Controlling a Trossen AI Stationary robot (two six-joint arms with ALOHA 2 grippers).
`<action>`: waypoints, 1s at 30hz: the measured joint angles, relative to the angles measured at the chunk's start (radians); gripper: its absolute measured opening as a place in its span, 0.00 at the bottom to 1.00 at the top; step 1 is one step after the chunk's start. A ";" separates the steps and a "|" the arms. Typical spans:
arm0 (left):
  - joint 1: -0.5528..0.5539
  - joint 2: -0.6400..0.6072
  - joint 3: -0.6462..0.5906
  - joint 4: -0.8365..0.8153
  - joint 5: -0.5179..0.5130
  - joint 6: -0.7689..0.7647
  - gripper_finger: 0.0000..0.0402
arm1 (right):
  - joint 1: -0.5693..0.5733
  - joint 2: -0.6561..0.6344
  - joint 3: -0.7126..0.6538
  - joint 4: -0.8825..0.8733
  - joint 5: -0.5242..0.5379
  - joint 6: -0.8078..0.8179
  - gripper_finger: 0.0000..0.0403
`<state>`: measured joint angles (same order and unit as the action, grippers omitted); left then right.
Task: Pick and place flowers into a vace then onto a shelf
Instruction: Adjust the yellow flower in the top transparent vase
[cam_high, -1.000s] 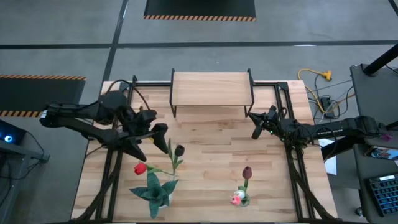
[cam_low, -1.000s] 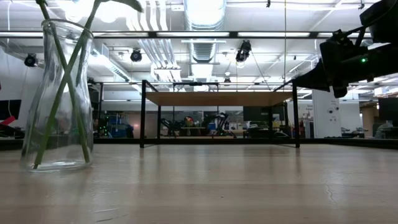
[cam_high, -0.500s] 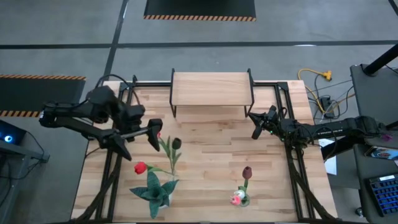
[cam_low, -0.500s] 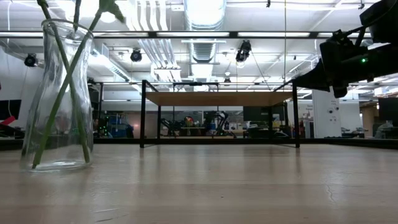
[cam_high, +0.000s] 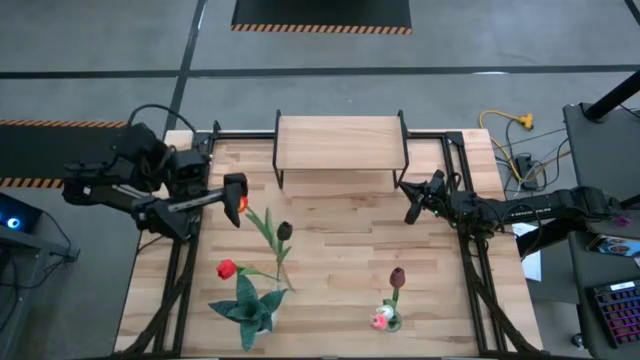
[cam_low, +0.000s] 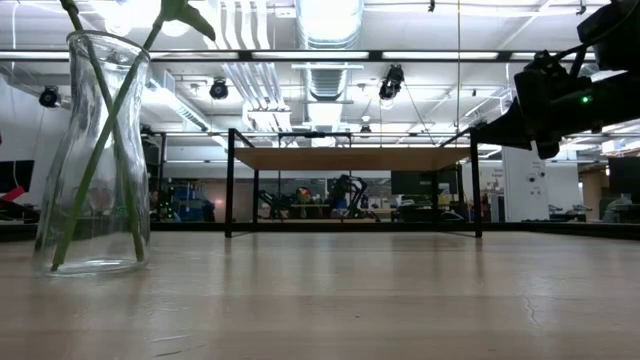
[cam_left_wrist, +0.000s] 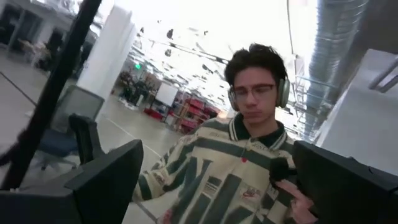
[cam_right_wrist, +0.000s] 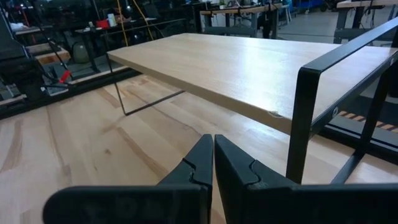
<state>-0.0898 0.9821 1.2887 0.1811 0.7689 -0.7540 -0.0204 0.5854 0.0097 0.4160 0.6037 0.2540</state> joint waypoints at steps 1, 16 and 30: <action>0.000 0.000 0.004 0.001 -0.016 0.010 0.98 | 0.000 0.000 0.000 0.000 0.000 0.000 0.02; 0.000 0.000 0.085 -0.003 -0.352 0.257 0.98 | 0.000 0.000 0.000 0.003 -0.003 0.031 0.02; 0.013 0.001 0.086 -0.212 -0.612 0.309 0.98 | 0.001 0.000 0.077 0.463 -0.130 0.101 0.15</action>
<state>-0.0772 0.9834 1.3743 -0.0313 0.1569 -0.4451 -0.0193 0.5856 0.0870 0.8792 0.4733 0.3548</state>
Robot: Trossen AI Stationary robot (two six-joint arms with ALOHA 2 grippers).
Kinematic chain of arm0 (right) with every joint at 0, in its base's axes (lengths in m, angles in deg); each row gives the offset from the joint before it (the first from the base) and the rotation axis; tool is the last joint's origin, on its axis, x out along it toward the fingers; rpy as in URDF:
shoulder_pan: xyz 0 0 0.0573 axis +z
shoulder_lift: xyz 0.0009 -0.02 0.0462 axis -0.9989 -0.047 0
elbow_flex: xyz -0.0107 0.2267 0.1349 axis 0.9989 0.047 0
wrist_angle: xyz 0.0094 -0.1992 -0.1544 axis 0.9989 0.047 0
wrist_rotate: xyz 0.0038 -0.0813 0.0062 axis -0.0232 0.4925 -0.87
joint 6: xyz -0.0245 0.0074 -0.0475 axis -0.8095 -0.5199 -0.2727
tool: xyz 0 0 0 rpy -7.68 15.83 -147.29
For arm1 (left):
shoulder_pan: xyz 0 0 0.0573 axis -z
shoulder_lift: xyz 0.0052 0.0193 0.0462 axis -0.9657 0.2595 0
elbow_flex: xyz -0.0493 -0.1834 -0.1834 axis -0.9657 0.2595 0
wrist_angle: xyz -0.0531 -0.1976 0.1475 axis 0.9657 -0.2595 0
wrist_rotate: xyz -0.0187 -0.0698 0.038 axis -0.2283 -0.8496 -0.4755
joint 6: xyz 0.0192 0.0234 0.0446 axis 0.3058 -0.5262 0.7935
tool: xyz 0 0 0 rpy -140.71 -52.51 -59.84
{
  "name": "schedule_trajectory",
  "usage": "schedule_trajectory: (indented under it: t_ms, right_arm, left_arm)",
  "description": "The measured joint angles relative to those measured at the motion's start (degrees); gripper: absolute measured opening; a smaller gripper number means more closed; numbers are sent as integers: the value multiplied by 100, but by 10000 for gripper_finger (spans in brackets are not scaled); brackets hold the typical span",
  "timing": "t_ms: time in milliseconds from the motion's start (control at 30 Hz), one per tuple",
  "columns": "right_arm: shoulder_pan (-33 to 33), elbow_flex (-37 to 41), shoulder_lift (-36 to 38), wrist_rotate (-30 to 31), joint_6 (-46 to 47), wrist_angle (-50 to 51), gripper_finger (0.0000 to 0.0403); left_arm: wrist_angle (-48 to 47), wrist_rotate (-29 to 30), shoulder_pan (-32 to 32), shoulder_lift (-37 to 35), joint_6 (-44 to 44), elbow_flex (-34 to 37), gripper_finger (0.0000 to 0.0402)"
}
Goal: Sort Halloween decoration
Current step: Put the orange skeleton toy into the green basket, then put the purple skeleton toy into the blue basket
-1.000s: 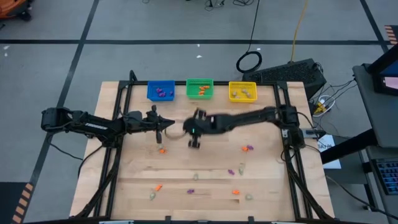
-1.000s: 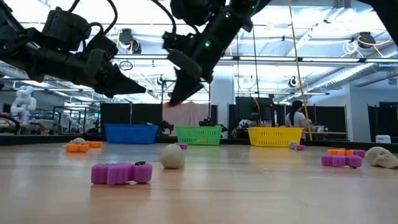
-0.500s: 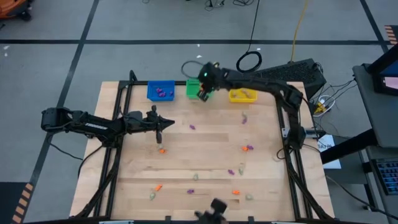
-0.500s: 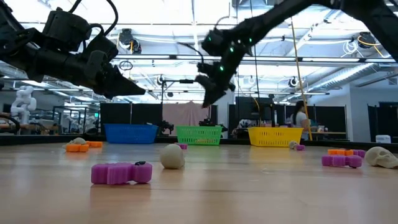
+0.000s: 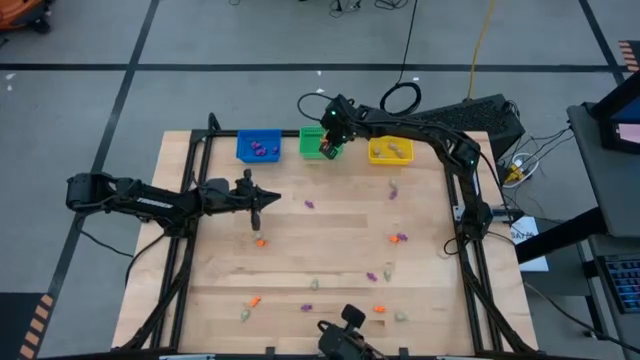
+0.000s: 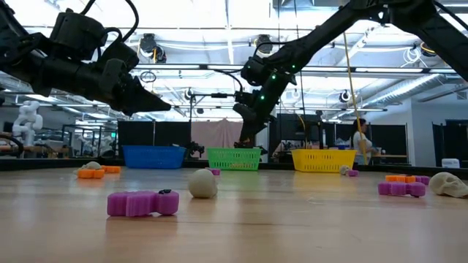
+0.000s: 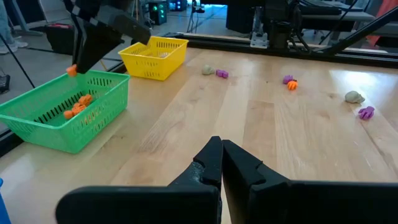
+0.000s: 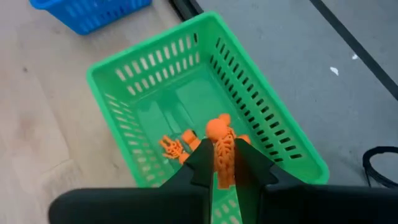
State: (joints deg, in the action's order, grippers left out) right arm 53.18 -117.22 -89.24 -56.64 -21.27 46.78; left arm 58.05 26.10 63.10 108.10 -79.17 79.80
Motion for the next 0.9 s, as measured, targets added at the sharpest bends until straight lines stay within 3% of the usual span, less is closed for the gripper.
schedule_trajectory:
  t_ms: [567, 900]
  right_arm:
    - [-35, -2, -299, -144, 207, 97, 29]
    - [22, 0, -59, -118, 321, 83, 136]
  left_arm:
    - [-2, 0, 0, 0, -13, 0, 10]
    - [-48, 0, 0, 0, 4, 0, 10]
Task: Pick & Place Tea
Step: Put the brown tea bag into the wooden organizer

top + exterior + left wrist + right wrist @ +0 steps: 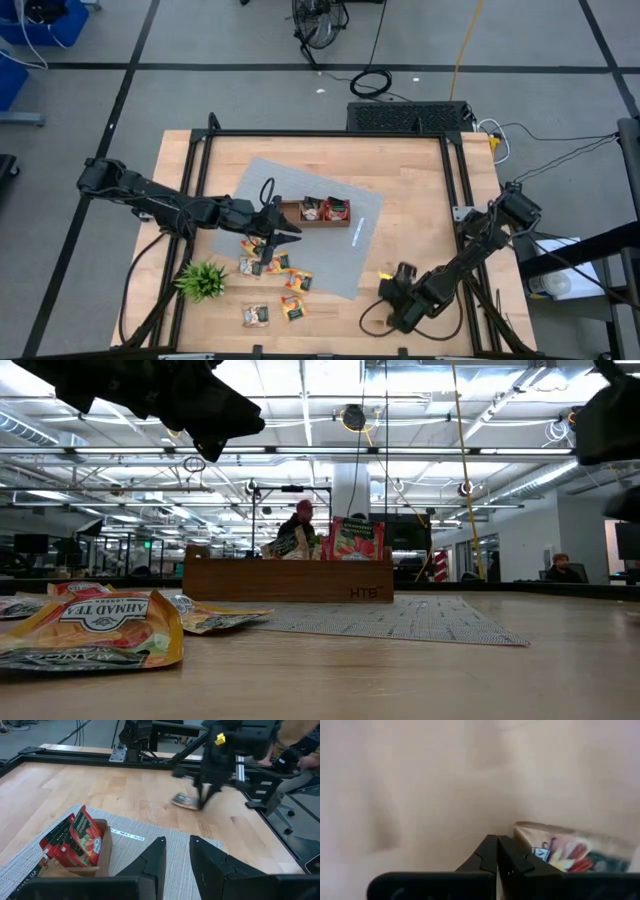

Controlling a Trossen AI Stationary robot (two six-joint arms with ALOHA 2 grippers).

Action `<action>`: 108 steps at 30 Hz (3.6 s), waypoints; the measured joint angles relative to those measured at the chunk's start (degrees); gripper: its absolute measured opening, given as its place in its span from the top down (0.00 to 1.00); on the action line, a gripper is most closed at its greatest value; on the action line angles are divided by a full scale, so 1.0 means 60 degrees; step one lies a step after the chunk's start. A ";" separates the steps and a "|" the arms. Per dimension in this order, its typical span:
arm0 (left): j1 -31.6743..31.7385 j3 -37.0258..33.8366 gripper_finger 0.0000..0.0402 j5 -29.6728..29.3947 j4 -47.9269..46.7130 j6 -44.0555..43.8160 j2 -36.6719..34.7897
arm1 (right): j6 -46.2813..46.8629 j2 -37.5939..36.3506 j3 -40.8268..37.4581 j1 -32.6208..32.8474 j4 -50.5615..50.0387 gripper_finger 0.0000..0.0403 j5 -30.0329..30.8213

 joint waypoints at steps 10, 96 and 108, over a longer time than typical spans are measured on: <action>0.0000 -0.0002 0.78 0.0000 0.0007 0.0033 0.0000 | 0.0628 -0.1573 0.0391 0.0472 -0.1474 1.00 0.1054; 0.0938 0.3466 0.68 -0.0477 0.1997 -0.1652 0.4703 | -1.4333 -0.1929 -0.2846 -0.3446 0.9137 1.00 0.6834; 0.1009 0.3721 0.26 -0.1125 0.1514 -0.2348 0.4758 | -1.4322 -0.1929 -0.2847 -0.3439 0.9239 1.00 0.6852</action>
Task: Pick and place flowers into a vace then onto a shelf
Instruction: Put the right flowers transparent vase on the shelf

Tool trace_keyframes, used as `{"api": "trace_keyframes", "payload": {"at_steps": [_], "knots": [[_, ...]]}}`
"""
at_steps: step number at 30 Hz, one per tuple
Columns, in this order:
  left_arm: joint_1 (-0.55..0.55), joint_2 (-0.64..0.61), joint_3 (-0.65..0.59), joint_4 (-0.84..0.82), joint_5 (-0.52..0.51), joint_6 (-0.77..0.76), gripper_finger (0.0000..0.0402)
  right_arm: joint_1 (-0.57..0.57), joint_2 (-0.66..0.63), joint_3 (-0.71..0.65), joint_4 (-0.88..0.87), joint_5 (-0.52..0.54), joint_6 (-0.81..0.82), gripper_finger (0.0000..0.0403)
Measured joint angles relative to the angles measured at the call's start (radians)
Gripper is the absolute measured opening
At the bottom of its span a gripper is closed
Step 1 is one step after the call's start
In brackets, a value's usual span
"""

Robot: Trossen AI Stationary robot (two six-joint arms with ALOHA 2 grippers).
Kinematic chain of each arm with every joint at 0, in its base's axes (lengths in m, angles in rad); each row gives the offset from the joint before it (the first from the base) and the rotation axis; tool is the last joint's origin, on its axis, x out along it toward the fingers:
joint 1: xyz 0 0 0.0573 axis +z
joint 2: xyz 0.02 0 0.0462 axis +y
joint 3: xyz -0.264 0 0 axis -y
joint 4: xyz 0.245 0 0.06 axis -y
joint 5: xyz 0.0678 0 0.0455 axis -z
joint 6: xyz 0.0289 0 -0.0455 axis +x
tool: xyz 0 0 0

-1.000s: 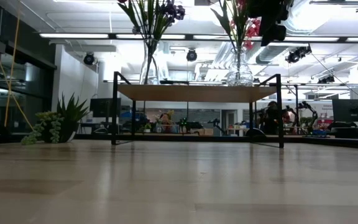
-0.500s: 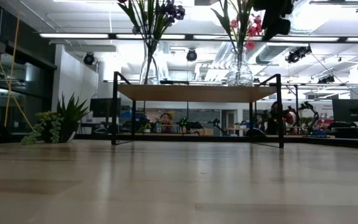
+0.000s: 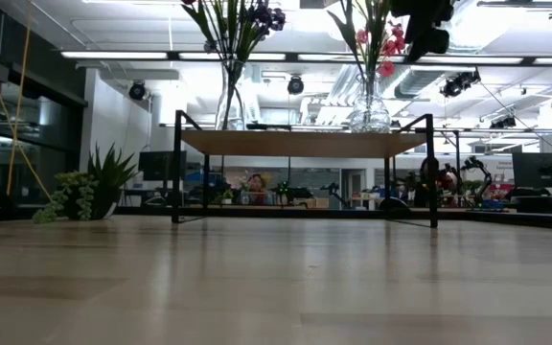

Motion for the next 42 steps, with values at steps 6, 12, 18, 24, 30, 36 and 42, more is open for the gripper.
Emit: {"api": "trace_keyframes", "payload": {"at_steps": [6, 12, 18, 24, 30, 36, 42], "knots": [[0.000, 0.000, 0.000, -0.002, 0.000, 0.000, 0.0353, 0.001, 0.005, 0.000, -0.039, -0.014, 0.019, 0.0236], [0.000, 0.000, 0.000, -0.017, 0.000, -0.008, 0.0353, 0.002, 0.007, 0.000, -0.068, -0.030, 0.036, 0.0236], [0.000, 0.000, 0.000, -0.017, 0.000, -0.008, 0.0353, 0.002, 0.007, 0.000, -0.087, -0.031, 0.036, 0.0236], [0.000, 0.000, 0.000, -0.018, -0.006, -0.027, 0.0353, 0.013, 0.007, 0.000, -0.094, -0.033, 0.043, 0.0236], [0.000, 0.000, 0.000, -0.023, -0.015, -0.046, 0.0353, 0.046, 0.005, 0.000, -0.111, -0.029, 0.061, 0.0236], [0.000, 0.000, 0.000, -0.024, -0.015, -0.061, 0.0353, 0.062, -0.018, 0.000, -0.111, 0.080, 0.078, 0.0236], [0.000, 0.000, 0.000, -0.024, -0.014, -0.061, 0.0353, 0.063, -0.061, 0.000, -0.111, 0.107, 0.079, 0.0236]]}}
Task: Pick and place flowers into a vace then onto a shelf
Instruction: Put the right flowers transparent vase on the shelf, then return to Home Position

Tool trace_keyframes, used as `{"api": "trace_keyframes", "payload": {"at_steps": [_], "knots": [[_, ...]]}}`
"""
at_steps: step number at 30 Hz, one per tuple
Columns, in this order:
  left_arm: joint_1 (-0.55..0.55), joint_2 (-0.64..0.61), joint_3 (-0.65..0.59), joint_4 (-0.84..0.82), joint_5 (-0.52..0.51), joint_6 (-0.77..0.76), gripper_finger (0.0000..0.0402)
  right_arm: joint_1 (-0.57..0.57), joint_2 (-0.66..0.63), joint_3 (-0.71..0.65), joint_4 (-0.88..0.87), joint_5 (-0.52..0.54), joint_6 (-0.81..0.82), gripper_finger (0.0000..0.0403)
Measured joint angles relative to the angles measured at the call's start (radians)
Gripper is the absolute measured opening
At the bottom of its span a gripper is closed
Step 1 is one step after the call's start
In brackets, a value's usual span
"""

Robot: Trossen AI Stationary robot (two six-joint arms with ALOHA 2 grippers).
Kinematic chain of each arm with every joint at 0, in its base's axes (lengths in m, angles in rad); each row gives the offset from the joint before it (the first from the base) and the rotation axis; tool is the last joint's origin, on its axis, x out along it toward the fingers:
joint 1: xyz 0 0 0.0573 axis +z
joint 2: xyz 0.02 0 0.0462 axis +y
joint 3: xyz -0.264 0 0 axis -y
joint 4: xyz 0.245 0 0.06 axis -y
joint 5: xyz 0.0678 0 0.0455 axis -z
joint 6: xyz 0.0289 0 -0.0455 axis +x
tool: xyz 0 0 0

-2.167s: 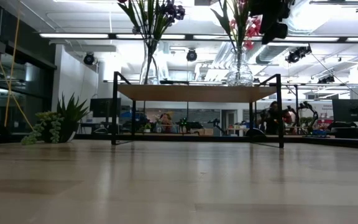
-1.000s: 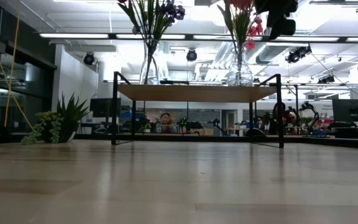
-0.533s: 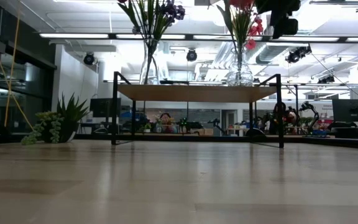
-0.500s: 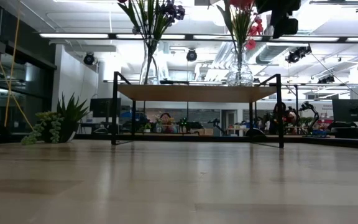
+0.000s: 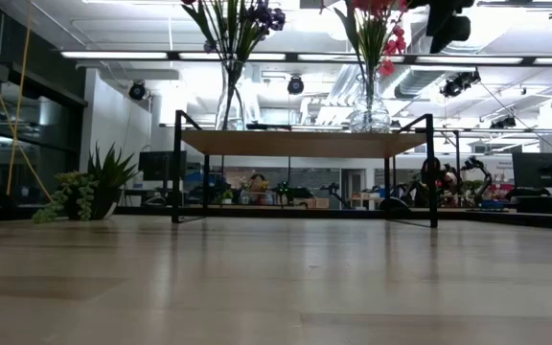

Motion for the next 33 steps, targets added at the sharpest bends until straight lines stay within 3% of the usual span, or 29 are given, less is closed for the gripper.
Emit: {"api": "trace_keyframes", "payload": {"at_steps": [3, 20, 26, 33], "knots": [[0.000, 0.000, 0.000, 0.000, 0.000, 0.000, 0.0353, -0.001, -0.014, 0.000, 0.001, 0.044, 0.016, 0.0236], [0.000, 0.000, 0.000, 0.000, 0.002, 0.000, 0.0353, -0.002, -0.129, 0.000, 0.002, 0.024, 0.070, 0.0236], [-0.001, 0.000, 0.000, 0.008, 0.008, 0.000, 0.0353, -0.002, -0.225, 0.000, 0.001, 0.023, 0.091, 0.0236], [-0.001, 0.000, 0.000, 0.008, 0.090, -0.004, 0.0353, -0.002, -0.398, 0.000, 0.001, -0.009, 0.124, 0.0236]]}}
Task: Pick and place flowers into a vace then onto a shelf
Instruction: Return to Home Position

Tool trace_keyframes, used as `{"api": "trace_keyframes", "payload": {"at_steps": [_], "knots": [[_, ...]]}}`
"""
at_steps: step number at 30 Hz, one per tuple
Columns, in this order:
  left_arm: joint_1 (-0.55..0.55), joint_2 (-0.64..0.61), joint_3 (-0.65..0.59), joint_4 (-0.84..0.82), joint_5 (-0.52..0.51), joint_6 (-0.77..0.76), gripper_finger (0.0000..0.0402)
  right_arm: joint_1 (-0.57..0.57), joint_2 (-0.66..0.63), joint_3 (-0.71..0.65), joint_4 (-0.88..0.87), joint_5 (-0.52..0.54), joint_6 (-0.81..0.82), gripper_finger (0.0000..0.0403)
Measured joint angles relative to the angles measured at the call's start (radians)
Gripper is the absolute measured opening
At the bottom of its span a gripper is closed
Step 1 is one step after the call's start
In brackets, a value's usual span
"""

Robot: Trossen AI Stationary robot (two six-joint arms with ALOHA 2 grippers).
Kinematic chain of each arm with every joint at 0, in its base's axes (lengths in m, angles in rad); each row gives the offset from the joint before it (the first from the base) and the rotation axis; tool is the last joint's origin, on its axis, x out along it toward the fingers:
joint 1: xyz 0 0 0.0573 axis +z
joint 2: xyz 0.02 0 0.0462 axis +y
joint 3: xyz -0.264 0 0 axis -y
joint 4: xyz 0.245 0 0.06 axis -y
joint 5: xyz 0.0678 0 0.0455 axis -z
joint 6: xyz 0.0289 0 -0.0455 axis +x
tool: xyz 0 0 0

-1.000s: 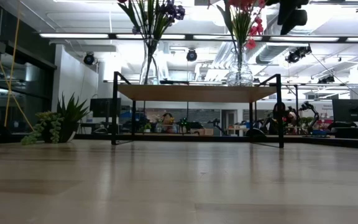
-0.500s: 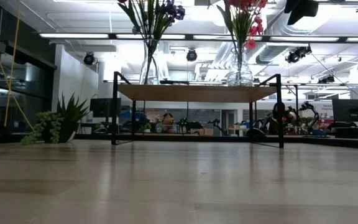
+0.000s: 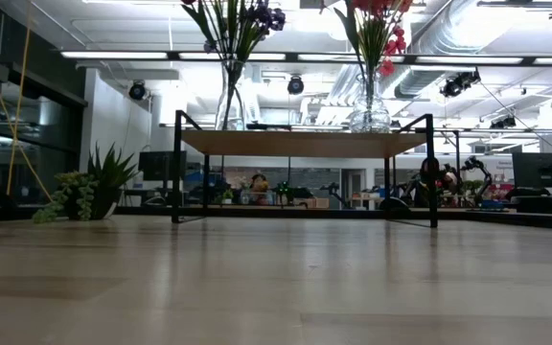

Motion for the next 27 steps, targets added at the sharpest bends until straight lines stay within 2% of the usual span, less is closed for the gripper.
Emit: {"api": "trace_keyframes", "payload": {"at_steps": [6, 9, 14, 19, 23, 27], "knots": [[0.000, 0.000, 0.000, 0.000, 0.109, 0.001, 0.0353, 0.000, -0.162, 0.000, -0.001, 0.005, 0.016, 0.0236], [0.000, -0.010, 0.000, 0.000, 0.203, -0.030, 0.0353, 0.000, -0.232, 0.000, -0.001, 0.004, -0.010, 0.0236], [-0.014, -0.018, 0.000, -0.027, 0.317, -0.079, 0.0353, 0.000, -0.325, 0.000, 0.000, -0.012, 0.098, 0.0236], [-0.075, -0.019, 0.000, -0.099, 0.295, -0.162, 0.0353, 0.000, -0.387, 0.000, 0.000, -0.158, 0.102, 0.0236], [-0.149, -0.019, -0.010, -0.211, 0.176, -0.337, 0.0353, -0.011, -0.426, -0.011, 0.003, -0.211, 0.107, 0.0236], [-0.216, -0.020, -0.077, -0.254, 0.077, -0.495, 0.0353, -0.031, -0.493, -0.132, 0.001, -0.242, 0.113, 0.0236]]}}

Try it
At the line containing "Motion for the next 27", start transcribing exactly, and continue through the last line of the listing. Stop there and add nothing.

Solution to the exercise
Motion for the next 27 steps, targets added at the sharpest bends until straight lines stay within 2% of the usual span, less is closed for the gripper.
Emit: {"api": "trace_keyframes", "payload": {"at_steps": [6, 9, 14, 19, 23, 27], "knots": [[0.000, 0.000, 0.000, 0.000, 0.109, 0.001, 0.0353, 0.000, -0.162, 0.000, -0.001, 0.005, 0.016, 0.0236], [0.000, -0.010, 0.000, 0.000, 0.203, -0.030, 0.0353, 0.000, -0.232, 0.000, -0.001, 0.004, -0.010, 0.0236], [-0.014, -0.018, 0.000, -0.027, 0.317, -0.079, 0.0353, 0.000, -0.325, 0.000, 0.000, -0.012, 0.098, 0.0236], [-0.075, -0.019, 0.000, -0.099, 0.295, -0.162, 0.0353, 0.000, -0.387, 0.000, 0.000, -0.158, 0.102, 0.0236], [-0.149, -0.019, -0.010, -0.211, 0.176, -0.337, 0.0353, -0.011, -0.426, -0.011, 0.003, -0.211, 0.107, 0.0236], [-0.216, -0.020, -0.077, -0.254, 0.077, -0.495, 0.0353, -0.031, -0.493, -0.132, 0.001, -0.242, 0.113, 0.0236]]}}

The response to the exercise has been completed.